**Required action**
For the listing below, return the line containing "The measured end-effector", the line containing "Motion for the", and all lines in between, exactly as written and nothing else.

═════ Data provided

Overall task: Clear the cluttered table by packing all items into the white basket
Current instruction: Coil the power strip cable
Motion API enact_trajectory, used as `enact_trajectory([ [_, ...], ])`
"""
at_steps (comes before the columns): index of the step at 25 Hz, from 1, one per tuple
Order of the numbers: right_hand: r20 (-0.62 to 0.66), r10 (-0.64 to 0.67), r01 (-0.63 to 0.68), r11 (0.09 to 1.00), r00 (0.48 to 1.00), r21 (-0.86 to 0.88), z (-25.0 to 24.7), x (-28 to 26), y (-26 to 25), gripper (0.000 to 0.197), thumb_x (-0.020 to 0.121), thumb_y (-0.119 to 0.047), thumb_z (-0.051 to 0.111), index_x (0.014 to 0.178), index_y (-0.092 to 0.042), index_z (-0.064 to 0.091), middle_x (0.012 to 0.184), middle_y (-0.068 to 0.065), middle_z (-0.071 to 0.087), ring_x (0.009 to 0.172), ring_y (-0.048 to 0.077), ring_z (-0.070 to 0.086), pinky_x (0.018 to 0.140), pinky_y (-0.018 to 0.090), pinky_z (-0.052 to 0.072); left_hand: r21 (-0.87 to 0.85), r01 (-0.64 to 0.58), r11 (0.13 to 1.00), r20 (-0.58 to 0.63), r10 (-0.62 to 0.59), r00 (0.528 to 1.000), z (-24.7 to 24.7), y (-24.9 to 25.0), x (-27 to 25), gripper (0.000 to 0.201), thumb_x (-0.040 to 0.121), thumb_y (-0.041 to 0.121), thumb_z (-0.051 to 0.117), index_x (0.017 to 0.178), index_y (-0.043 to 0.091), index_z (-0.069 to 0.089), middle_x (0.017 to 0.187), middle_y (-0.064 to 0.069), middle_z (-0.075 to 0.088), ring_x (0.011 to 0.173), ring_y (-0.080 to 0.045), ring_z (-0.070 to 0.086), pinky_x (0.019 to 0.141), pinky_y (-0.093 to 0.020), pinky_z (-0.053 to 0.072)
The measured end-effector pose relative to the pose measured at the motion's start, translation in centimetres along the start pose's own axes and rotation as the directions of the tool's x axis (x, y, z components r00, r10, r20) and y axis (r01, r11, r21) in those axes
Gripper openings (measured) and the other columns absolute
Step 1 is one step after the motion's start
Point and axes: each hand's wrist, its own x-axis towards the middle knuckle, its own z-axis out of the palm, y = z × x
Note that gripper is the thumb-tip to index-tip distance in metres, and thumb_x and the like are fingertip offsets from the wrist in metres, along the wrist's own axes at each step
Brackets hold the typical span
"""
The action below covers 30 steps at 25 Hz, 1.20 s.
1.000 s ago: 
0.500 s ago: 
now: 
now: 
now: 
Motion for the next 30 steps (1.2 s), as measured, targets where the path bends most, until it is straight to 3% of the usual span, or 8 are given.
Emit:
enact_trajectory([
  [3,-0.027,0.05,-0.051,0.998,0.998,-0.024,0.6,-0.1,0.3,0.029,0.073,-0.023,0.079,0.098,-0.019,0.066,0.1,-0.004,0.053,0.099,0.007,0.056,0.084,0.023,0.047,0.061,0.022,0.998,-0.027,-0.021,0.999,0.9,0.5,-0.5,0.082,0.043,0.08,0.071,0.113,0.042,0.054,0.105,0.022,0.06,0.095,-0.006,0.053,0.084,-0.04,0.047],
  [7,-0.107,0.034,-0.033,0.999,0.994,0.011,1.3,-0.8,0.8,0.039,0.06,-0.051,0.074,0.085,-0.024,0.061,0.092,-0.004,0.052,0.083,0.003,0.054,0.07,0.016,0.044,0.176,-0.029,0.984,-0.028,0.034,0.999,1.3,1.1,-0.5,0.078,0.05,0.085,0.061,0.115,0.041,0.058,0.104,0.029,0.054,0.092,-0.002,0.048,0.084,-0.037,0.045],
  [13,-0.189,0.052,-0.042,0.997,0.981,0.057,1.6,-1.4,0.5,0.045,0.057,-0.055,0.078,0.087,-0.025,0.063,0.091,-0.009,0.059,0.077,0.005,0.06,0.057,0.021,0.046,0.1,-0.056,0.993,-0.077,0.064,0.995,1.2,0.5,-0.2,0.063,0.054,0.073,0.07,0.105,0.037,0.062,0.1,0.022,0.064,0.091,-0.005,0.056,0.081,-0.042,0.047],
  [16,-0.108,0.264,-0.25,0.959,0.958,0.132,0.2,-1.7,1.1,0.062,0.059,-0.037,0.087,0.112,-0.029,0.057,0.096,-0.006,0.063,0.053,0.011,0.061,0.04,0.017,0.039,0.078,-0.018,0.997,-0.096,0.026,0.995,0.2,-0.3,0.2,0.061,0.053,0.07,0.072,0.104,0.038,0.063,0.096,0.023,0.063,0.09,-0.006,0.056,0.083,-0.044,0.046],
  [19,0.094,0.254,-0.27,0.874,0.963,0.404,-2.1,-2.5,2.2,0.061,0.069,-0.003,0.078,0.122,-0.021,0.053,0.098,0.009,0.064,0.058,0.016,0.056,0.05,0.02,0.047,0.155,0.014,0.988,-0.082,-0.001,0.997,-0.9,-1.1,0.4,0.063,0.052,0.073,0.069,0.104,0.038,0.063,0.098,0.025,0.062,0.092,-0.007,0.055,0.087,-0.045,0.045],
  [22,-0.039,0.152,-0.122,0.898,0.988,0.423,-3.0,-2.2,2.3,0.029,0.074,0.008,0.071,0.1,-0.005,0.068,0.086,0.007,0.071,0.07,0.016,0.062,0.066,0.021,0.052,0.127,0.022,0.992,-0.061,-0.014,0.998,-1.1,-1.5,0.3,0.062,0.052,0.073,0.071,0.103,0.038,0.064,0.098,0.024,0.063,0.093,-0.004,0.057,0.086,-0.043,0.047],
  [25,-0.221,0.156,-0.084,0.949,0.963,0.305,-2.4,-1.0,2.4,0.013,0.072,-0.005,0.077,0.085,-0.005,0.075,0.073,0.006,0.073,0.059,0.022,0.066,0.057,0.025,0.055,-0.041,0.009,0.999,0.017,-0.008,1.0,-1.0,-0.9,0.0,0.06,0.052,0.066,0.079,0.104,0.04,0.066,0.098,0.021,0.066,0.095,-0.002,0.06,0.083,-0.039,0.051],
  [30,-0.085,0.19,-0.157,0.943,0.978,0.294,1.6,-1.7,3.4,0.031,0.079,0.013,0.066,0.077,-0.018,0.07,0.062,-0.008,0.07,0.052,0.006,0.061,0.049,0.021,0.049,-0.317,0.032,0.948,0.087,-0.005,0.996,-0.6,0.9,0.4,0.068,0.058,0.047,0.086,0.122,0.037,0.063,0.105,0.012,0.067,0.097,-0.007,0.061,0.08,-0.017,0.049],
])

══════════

**Response below**
The measured end-effector pose relative to the pose measured at the motion's start, translation in centimetres along the start pose's own axes and rotation as the directions of the tool's x axis (x, y, z components r00, r10, r20) and y axis (r01, r11, r21) in those axes
Gripper openings (measured) and the other columns absolute
Step 1 is one step after the motion's start
Point and axes: each hand's wrist, its own x-axis towards the middle knuckle, its own z-axis out of the palm, y = z × x
Note that gripper is the thumb-tip to index-tip distance in metres, and thumb_x and the like are fingertip offsets from the wrist in metres, along the wrist's own axes at each step
Brackets hold the typical span
"""
The action below covers 30 steps at 25 Hz, 1.20 s.
1.000 s ago: 
0.500 s ago: 
now: 
now: 
now: 
Motion for the next 30 steps (1.2 s), as measured, targets where the path bends most, until it is straight to 3% of the usual span, or 8 are given.

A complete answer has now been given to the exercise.